Sula Bermúdez-Silverman
Biography
Sula Bermúdez-Silverman’s work interrogates the systems that shape social life, engaging with economic, racial, religious, and gendered structures of power. Her recent sculptures address the origins of global trade, early forms of commodification, and the hierarchies embedded within these exchanges, using materials that reference various forms of transaction—from the spread of disease to the circulation of folktales that have shaped regional identities. Working primarily in sculpture, Bermúdez-Silverman employs diverse media including sugar, salt, glass, resin, found objects, and human hair, occasionally extending her practice into video. Her works often remain intentionally open-ended, allowing viewers to determine what aspects resonate with their own experiences.
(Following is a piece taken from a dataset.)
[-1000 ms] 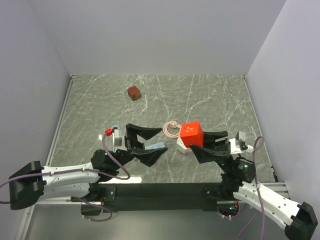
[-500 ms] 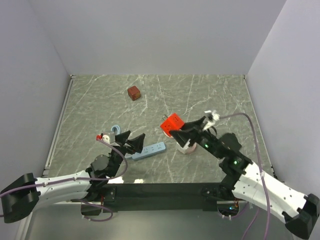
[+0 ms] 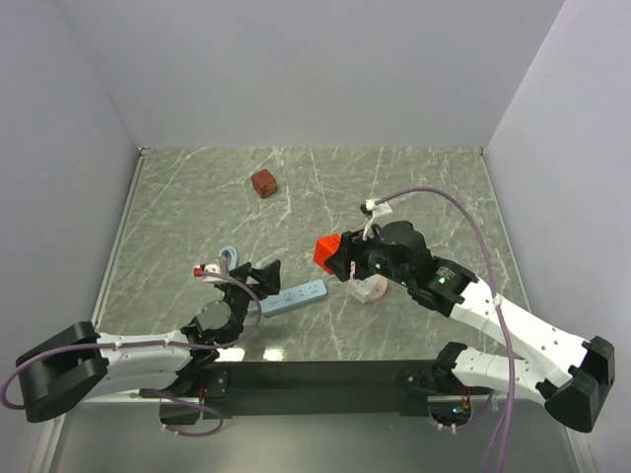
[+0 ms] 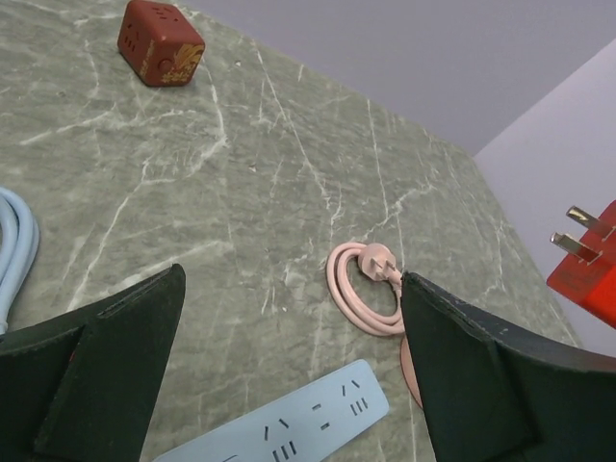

This openness is coupled with rigorous research into mythological and historical narratives, which she translates into material form. Motifs such as the “ball and claw” are transformed through shifts in scale, color, and translucency, while objects like peepholes—cast in uranium or tinted glass—serve as contained spaces for cultural lore tied to viruses, symbolic animals, or trade routes. The responsive qualities of these materials, such as glass that changes color under different lighting, acknowledge both the histories of resource extraction and the desirability of rare elements. Across her practice, thresholds—windows, staircases, saddles—function as connectors between disparate systems of knowledge, revealing how history embeds itself into the subconscious. ...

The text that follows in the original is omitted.